Saturday, May 21, 2011

States Want to Stop Teaching Homosexuality in Elementary and Middle Schools

By Nicholas Contompasis

This is a topic I generally steer away from, but since it now is being debated across the country, here it goes.
I look at homosexuality as a biological genetic disorder. The children born with this abnormality are simply victims of Gods luck of the draw.
In reality it should be treated as an abnormality like any other birth defect. Mocking and discriminating against any of these individuals should be prohibited. They should be respected as if they were your own son and daughter.
But, to be clear, since it is a defect, society has no responsibility to adapt its social norms or mores to such ideas as same sex marriage and the teaching of their sexual behavior in our schools.

'Don't Say Gay' Bill Passes in Tennessee Senate, Would Ban Teachers from Discussing Homosexuality


Saturday, May 21st 2011

The Tennessee Senate passed a bill on Friday that would bar teachers from discussing homosexuality with elementary and middle school students.
Under the legislation, dubbed by critics as the "don't say gay" bill, any instruction in public classrooms will be "limited exclusively to age-appropriate natural human reproduction science."
Republican Stacey Campfield, the bill's sponsor, says "homosexuals don't naturally reproduce" and has argued families should decide when its appropriate to talk with their children about homosexuality.
But gay rights activists are blasting the legislation, which passed 6-3, as a form of discrimination.
It "limits what teachers and students are able to discuss in the classroom," Ben Byers of the Tennessee Equality Project told LBGTQ Nation. "It means they can't talk about gay issues or sexuality even with students who may be gay or have gay family."

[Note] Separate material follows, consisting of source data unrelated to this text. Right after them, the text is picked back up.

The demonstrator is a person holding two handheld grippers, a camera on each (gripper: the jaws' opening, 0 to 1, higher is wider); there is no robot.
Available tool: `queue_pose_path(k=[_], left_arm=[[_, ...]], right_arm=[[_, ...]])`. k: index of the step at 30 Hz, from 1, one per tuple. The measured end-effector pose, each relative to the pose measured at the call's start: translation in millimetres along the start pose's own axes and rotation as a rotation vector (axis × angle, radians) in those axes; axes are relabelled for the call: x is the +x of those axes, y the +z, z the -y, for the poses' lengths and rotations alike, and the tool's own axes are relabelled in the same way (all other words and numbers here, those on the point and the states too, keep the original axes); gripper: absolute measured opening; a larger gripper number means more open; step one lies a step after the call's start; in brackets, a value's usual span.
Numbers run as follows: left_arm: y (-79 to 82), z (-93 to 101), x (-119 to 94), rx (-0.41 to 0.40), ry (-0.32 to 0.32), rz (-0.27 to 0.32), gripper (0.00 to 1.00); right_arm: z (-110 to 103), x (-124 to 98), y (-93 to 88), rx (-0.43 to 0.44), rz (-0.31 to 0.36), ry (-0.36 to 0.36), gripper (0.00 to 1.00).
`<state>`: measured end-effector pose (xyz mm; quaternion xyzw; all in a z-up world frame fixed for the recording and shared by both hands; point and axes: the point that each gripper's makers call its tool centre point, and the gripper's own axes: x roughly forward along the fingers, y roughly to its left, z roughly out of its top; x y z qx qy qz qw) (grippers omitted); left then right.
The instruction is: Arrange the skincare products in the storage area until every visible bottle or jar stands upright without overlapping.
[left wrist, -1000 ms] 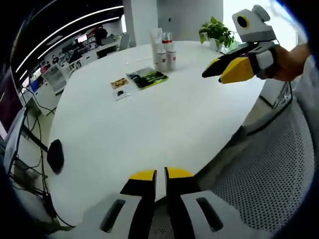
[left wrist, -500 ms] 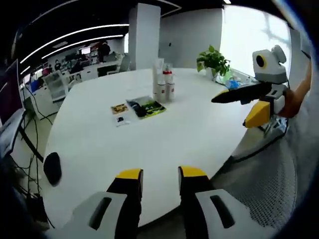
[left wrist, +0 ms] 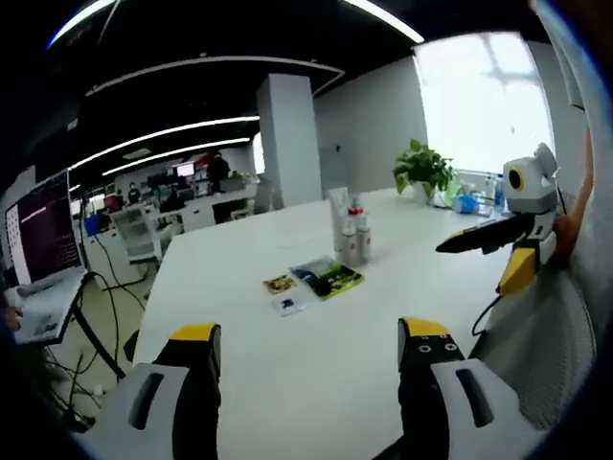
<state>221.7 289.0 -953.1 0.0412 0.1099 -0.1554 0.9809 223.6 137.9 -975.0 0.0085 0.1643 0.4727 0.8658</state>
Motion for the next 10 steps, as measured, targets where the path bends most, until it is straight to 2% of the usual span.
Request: queue_pose_path(k=[1, 5, 8, 10], left_arm=[[-2.5, 0.4, 1.7, 0.001, 0.003, -0.013, 0.78], [0.4, 0.2, 6.6, 0.011, 0.007, 0.011, 0.89], [-0.5, -2.7, 4.4, -0.003, 0.018, 0.008, 0.93], [2.4, -2.3, 4.1, -0.001, 0.02, 0.022, 0.94]], right_arm=[[1.6, 1.7, -1.5, -0.022, 0.0, -0.012, 0.99], [1.9, 4.1, -6.7, -0.044, -0.012, -0.022, 0.99], [0.7, 5.4, 1.4, -0.06, -0.015, -0.032, 0.98], [-1.7, 9.0, 7.5, -0.093, 0.005, -0.027, 0.98]])
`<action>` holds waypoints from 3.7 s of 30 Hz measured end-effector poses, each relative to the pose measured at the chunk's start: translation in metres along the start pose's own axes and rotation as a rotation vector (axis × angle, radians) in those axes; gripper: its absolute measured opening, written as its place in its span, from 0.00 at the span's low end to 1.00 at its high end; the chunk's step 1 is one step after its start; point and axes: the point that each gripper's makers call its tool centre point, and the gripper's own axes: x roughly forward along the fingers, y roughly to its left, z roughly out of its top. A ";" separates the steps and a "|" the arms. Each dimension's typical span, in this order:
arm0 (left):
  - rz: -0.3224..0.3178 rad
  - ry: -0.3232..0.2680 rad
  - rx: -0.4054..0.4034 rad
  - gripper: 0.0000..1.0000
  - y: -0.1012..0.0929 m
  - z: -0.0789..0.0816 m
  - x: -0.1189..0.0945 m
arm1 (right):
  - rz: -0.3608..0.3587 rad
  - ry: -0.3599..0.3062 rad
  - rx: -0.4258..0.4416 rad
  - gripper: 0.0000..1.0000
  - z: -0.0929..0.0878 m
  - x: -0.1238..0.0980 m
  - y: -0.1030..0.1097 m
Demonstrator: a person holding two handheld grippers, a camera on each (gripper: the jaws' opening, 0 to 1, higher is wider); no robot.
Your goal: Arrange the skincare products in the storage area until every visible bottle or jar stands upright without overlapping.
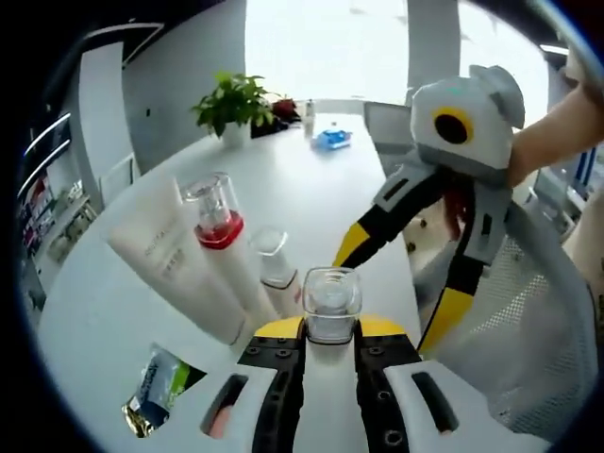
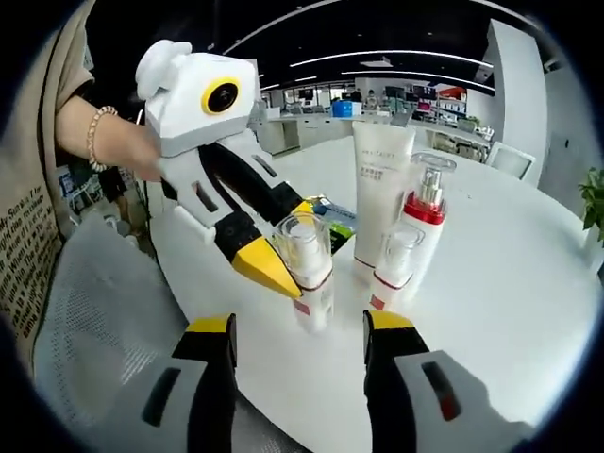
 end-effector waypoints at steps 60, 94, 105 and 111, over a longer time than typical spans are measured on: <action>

It's unlikely that the bill will be taken up by the House before lawmakers adjourn this spring, but Campfield said he would push it forward in 2012.
The bill, which was approved 19-11, passed the same day as Gallup released a poll revealing that American attitudes towards homosexuality are changing.
For the first time in Gallup polling history, the majority of Americans—53% believe same-sex marriage should be legal.
Passage of the bill would make Tennessee the first state to enact such legislation.
Initially, the bill read that no students will "provide any instruction or material that discusses sexual orientation other than heterosexuality." Campfield said some of his colleagues were uncomfortable the language.
"There's more than one way to skin a cat," Campfield said after the legislation passed. "I got what I wanted."